EXERCISE BRIEF — Among the lines below, return each one that contains the word "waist".

INFORMATION PROVIDED —
=== Section Start ===

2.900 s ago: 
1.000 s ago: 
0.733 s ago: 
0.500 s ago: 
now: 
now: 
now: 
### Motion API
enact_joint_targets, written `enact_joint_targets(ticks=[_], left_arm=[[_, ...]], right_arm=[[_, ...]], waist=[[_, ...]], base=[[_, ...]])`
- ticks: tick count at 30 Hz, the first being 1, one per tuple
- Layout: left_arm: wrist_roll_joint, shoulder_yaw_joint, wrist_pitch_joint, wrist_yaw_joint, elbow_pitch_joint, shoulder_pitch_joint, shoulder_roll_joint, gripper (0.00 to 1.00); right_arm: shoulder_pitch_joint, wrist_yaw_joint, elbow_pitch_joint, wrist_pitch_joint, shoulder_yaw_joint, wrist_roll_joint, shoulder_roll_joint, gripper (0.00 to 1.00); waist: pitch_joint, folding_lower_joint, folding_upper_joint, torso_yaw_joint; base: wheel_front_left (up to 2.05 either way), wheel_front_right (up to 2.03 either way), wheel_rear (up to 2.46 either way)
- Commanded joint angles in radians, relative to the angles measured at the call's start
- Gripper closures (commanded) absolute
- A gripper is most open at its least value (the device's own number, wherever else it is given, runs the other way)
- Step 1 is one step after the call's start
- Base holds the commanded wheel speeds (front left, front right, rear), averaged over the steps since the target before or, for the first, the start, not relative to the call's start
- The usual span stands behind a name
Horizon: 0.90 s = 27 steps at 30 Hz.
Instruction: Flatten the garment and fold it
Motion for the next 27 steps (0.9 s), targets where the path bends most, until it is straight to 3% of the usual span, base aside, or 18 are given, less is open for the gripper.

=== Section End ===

TASK OUTPUT —
enact_joint_targets, written `enact_joint_targets(ticks=[_], left_arm=[[_, ...]], right_arm=[[_, ...]], waist=[[_, ...]], base=[[_, ...]])`
- Layout: left_arm: wrist_roll_joint, shoulder_yaw_joint, wrist_pitch_joint, wrist_yaw_joint, elbow_pitch_joint, shoulder_pitch_joint, shoulder_roll_joint, gripper (0.00 to 1.00); right_arm: shoulder_pitch_joint, wrist_yaw_joint, elbow_pitch_joint, wrist_pitch_joint, shoulder_yaw_joint, wrist_roll_joint, shoulder_roll_joint, gripper (0.00 to 1.00); waist: pitch_joint, folding_lower_joint, folding_upper_joint, torso_yaw_joint; base: wheel_front_left (up to 2.05 either way), wheel_front_right (up to 2.03 either way), wheel_rear (up to 2.46 either way)

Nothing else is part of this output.